Hiya! Just had to write this. Love this piece WAY too much. Original is below the one I just wrote. It'll be in plain italics. WARNING: Can be considered rather racially discriminating.
-(O)-
Hi there, soldier.
Nice to meet you.
As the smarter of you might have realised by now, we're not SHIELD. This is Hydra and I am the commander here, Agent John Garrett.
You can call me Garrett or SO. We like to keep things relatively structured here; you fail to follow those rules, you die. Now, you're all here until death, which I don't need to tell you will be exactly as said. You work, and you die for Hydra. So you should all know each other pretty well by the end of your allegiance. Let's split you into ranks.
Keep that torture down!
Okay, firstly, specialists, specialists over here please. Thanks.
Black Ops Specialists and Tech Ops Specialists over there. Under Cover Operatives, if you could join them, and surgeons. Surgeons you're over there too.
Torture Methodists could you step forward? My god, there are a lot of you. I'll split you into clinically insane and the rest. Nutters, could you go line up in front of the shock therapy bay in the corner.
Ops students? Are you here? If you could be so kind as to come down here with the Sci-Ops students. I'm sure you all have plenty to discuss.
Okay, SHIELD Agents? Are you here? If you could please crawl forward from whatever corner you were hidden. You must be feeling a right bunch of nitwits… Hail Hydra, suckers. Well, never-mind.
And finally, pure Hydra agents? Ah, yes, I'm afraid Whitehall was right. If you could please go to the interrogation bay down the corridor, that would be really fine, thank you.

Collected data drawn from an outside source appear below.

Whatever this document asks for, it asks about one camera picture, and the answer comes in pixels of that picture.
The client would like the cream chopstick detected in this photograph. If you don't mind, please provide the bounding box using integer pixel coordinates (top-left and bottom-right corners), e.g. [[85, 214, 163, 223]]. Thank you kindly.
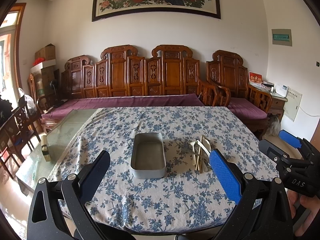
[[195, 142, 204, 173]]

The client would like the brown wooden chopstick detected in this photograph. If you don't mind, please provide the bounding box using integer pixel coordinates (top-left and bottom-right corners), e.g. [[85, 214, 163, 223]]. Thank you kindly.
[[194, 142, 203, 173]]

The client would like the silver metal fork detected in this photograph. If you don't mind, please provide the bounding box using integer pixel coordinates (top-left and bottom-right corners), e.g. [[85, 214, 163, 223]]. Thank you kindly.
[[182, 148, 209, 166]]

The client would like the person's right hand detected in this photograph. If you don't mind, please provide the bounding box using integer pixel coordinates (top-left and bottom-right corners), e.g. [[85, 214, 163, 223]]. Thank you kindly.
[[287, 190, 320, 237]]

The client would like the wooden side table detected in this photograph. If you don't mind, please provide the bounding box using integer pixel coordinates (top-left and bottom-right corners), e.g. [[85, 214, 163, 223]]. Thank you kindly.
[[267, 94, 287, 121]]

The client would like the purple armchair cushion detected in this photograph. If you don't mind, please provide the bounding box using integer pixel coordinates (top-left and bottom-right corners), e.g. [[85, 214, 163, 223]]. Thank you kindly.
[[227, 98, 267, 120]]

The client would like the red card box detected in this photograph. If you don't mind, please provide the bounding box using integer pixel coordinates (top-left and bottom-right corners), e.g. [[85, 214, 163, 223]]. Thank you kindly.
[[248, 72, 263, 87]]

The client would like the dark wooden dining chair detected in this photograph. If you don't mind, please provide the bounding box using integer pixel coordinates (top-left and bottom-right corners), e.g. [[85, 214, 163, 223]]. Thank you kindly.
[[1, 99, 40, 178]]

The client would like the carved wooden armchair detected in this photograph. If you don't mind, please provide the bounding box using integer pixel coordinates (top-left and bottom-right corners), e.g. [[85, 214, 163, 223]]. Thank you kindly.
[[206, 50, 272, 137]]

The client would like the metal rectangular tray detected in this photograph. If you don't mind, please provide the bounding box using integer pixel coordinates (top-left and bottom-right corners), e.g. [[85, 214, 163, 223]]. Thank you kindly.
[[130, 133, 166, 179]]

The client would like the blue floral tablecloth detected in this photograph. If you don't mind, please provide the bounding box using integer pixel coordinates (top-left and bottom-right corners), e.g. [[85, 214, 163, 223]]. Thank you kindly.
[[48, 106, 278, 235]]

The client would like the purple sofa cushion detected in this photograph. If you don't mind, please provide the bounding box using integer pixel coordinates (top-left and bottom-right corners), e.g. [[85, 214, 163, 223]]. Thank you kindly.
[[42, 94, 204, 120]]

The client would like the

Okay, right, are there any questions? Yes, no, I'm afraid we don't have any mercy, Agent. If you knew your history, you would know that Hydra shows no mercy. So if you didn't get any before you came you're not going to live long. Then again, nobody really does.
Okay. It's over to you… Bakshi! And I shall, uh, see you all out on the ground.
See ya.
-(O)-
Ah, hello!
It's nice to see you all here.
As the more perceptive of you probably realised by now, this is hell. And I am the Devil.
Good Evening.
But you can call me Toby if you like. We try to keep things informal here, as well as infernal. That's just a little joke of mine. I tell it every time. Now, you're all here for...Eternity! Ooh, which I hardly need tell you is a heck of a long time. So you'll all get to know each other pretty well by the end. But for now I'm going to have to split you all up into groups.
Will you stop screaming?!
Thank you. Now, Murderers, murderers over here, please. Thank you.
Looters and Pillagers over here, please, and thieves if you could join them, and lawyers, you're in that lot too.
Fornicators, if you could step forward? My god! There are a lot of you! Ah, I'll split you up into adulterers and the rest. Male adulterers, if you could just form a line in front of that small guillotine in the corner.
Em...the French? Are you here? If you could just like to come down here with the Germans. I'm sure you'll have plenty to talk about.
Okay, atheists? Atheists over here please! You must be feeling a right bunch of nitwits! Never-mind.
And finally, Christians? Ah, yes, I'm sorry, I'm afraid the Jews were right. If you could come down here, that would be really fine, thank you.
Okay, right, well are there any questions? Yes, no, I'm afraid we don't have any toilets. If you read your Bible you might have seen that it was damnation without relief. So if you didn't go before you came I'm afraid you won't be enjoying yourself very much, but then I believe that's the idea.
Okay! Well, it's over to you...Adolf! And I'll, uh, catch you all later at the barbecue.
Bye!
-(O)-
Hope you laughed! I know I continue to.